Arrived at that point in the narrative, Geoffrey looked up from the manuscript for the first time. Some sound outside the room had disturbed him. Was it a sound in the passage?
He listened. There was an interval of silence. He looked back again at the Confession, turning over the last leaves to count how much was left of it before it came to an end.
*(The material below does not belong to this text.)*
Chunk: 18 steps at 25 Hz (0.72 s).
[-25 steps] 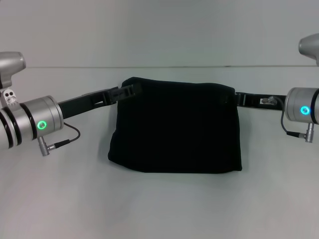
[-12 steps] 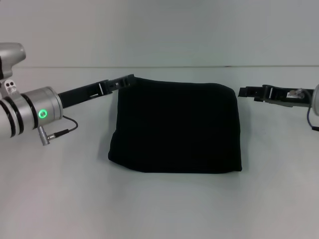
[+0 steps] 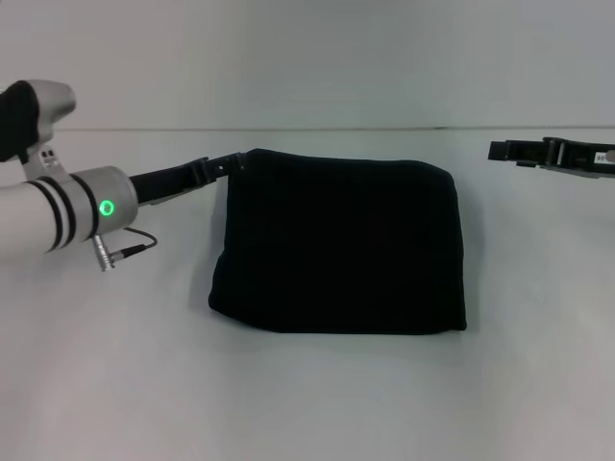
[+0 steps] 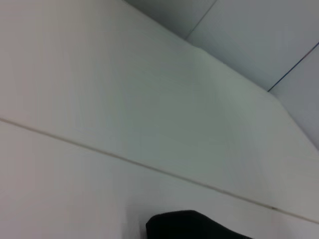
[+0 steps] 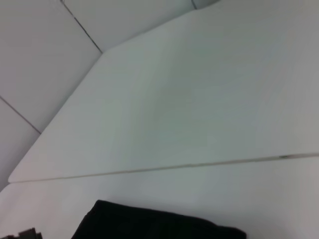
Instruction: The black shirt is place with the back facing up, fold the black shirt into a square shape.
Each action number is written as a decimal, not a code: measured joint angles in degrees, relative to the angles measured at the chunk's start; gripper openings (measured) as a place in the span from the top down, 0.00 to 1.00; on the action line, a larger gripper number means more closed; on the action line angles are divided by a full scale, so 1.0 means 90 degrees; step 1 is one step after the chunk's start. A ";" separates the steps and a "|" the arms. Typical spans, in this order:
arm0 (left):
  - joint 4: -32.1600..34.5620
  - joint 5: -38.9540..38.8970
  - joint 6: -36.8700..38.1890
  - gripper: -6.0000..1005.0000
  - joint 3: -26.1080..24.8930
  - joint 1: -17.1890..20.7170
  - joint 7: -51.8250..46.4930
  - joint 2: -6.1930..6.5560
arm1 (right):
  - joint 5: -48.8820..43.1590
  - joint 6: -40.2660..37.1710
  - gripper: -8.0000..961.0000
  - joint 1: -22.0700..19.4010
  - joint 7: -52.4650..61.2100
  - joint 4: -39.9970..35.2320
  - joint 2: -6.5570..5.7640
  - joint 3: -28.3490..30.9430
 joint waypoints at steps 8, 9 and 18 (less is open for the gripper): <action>-0.0361 0.0041 -0.0621 0.06 0.0302 -0.0352 0.0036 -0.0078 | -0.0021 0.0034 0.34 0.0022 -0.0055 -0.0028 -0.0002 -0.0022; -0.0370 0.0041 -0.0726 0.06 0.0374 -0.0386 0.0036 -0.0106 | -0.0021 0.0036 0.34 0.0030 -0.0055 -0.0030 0.0007 -0.0029; -0.0390 0.0049 -0.1373 0.06 0.0924 -0.0648 0.0050 -0.0244 | -0.0027 0.0045 0.34 0.0056 -0.0067 -0.0026 0.0104 -0.0043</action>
After relating the circumstances under which the writer had returned to domestic service, the narrative was resumed no more. Its few remaining pages were occupied by a fragmentary journal. The brief entries referred to the various occasions on which Hester Dethridge had again and again seen the terrible apparition of herself, and had again and again resisted the homicidal frenzy roused in her by the hideous creation of her own distempered brain. In the effort which that resistance cost her lay the secret of her obstinate determination to insist on being freed from her work at certain times, and to make it a condition with any mistress who employed her that she should be privileged to sleep in a room of her own at night. Having counted the pages thus filled, Geoffrey turned back to the place at which he had left off, to read the manuscript through to the end.